## THE PROBLEM
Go to the line below containing "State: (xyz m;" and print exactly from there through the line containing "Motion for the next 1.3", both included. Print nothing else.

## RECORDED INFORMATION

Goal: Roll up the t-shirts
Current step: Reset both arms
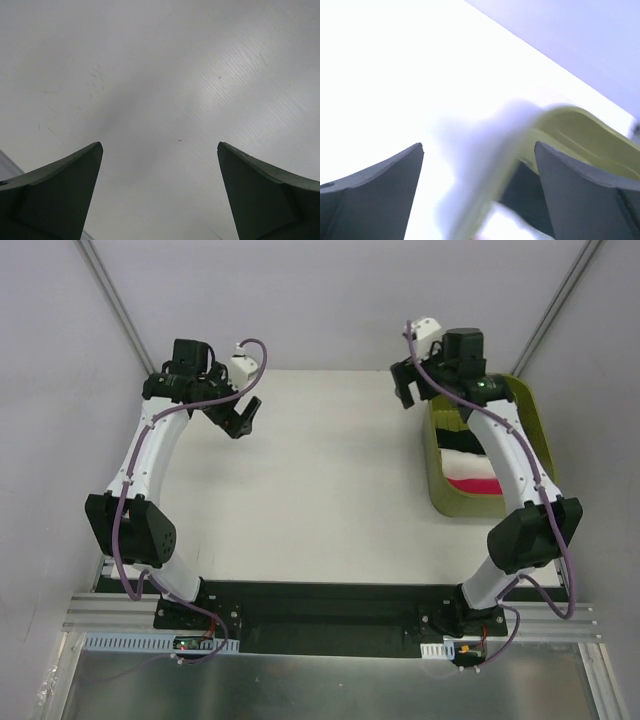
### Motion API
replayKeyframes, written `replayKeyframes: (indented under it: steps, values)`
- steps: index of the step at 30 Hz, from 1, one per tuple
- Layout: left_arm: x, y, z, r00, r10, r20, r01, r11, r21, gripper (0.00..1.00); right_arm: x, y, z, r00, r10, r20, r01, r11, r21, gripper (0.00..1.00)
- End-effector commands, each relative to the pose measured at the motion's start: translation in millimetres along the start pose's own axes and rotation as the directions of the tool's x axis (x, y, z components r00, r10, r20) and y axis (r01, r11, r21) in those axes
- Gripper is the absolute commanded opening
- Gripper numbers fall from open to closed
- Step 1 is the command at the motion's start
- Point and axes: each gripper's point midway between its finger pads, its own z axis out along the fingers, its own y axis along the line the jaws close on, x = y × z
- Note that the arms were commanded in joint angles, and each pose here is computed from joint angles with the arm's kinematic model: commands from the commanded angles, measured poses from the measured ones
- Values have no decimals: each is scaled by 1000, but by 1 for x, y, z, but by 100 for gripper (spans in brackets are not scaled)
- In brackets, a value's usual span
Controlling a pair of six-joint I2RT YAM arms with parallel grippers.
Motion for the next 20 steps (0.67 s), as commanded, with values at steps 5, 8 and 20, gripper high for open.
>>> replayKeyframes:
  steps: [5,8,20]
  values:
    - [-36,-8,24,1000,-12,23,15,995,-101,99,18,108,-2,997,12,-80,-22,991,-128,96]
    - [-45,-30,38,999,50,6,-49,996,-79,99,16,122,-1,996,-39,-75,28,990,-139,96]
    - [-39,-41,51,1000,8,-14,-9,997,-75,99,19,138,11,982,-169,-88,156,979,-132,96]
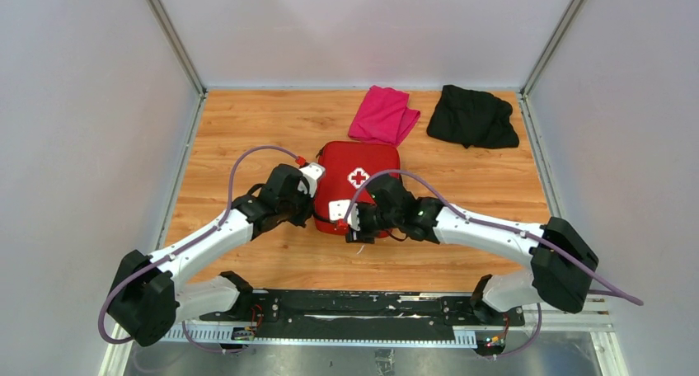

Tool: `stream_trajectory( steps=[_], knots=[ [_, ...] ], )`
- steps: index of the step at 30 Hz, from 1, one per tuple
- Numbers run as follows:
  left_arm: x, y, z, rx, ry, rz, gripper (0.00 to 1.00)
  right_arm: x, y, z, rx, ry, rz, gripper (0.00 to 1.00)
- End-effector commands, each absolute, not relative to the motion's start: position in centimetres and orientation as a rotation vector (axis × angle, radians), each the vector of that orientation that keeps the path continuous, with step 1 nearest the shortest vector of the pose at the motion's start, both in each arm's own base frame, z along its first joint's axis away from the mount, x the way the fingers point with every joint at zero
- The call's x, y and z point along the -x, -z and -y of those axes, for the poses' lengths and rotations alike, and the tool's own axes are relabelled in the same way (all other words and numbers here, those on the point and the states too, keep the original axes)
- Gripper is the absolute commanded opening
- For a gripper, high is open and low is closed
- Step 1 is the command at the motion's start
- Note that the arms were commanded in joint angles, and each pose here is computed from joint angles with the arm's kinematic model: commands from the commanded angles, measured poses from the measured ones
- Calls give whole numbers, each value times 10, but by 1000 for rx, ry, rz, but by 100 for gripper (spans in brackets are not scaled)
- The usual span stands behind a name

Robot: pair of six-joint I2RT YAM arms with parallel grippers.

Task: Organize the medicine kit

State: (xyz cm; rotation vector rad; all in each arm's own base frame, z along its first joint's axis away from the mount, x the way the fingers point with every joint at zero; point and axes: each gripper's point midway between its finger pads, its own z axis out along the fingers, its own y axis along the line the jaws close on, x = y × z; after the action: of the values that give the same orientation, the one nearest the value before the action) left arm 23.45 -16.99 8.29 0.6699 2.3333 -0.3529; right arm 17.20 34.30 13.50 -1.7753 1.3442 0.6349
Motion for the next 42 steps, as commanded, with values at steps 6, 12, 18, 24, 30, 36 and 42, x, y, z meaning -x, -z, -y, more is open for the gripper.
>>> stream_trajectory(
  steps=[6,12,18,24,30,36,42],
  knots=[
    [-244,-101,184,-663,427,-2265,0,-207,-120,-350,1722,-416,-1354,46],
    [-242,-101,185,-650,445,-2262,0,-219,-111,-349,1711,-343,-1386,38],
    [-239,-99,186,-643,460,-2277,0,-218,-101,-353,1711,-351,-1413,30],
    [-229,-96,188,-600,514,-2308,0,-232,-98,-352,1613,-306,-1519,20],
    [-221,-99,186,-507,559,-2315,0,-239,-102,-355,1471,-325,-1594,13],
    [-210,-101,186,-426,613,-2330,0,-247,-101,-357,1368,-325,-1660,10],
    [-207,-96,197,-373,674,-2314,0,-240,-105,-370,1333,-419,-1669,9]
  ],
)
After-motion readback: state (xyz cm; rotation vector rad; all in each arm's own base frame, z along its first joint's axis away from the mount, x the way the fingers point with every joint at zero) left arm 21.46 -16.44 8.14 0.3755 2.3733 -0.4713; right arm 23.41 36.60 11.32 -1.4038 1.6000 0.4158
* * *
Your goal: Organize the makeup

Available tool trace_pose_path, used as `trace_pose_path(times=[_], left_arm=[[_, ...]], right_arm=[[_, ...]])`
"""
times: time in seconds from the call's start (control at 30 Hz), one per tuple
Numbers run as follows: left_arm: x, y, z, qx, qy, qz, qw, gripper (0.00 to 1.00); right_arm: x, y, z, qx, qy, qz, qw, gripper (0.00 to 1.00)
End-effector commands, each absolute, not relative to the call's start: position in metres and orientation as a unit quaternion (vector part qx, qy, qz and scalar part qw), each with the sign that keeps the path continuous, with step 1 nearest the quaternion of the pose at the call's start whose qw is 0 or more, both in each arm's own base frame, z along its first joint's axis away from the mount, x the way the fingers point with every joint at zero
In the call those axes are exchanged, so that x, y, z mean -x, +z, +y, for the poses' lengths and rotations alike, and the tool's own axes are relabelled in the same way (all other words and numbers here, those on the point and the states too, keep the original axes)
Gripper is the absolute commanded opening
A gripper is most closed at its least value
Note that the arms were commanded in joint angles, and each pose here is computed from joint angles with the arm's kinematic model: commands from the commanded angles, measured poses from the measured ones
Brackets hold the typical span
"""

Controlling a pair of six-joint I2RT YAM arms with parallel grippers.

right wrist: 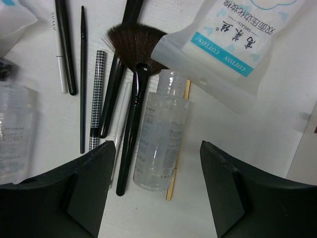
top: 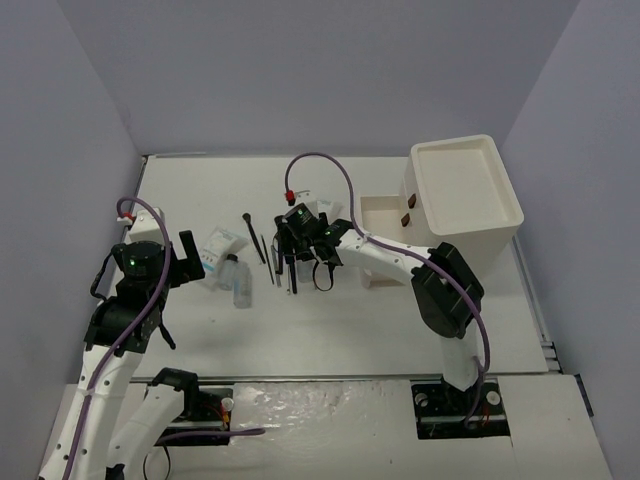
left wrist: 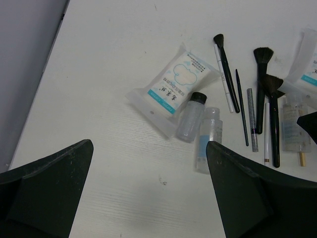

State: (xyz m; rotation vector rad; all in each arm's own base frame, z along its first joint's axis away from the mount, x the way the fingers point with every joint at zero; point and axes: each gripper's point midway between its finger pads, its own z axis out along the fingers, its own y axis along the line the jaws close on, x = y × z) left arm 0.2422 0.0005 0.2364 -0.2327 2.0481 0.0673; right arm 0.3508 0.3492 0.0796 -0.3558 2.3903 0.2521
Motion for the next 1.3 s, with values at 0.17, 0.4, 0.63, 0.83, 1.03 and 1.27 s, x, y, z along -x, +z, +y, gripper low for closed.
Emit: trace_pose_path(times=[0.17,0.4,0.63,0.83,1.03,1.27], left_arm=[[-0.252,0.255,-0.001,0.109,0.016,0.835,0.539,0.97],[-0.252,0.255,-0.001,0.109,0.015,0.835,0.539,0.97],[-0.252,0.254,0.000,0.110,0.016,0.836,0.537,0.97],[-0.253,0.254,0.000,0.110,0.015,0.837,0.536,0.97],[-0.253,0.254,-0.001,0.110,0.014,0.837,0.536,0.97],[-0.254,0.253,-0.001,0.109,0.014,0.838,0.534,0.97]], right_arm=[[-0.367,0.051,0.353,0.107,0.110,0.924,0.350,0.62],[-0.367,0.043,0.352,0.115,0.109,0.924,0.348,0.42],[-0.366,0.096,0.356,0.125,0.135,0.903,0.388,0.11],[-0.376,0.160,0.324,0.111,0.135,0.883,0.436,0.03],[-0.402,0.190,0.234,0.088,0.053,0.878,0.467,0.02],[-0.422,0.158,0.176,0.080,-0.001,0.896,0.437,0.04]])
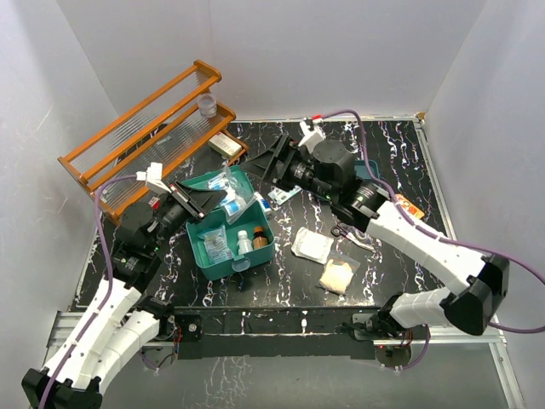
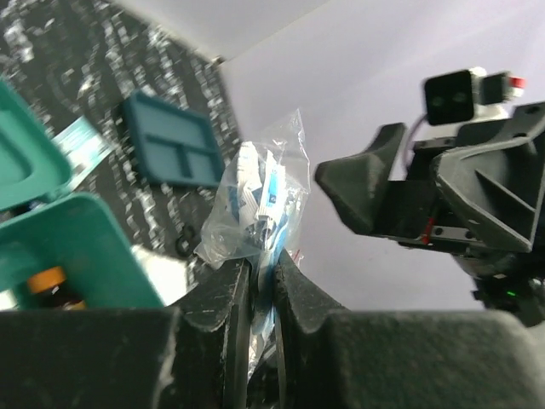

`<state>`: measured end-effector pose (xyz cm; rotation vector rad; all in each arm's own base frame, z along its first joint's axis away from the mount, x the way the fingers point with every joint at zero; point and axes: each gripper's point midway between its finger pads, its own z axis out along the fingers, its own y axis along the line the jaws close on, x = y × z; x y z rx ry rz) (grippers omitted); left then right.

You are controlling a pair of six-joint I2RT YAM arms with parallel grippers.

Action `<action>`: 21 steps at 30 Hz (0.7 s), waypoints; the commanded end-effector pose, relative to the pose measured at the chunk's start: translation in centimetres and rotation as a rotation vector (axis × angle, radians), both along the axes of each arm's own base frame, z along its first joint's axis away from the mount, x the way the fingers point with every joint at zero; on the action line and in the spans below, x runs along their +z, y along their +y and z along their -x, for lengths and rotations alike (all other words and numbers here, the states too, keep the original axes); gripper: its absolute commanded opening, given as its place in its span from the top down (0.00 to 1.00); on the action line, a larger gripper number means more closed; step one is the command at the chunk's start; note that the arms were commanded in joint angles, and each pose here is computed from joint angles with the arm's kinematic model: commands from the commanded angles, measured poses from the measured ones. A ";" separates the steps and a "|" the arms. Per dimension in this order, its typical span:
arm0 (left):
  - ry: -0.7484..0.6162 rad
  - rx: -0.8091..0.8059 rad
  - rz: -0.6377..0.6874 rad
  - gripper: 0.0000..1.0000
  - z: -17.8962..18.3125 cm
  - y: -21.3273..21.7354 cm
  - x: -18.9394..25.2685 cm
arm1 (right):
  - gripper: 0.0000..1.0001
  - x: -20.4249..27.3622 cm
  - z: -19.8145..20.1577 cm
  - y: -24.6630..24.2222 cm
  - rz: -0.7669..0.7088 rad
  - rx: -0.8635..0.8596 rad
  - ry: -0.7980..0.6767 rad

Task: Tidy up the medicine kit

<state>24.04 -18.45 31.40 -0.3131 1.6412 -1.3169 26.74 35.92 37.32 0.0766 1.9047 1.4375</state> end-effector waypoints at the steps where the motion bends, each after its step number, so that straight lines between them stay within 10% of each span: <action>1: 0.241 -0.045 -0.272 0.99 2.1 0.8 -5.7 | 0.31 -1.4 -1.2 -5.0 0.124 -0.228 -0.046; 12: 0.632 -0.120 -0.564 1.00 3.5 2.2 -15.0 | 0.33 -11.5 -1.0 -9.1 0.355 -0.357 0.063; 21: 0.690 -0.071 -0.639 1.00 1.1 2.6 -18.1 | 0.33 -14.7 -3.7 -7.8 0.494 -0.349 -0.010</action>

## RESPONSE
State: (xyz m; rotation vector rad; all in each arm's own base frame, z along its first joint's axis away from the mount, x the way the fingers point with every joint at zero; point and axes: each gripper's point midway between its finger pads, its own z axis out along the fingers, its own y axis along the line the jaws close on, x = y × z) left arm 0.2422 0.0005 0.2364 -0.2327 2.0481 0.0673; right arm 0.3508 0.3492 0.0796 -0.3558 2.3903 0.2521
Motion for the next 1.3 s, with values at 0.17, 0.4, 0.63, 0.83, 1.03 and 1.27 s, x, y, z along -x, +z, +y, gripper low for closed.

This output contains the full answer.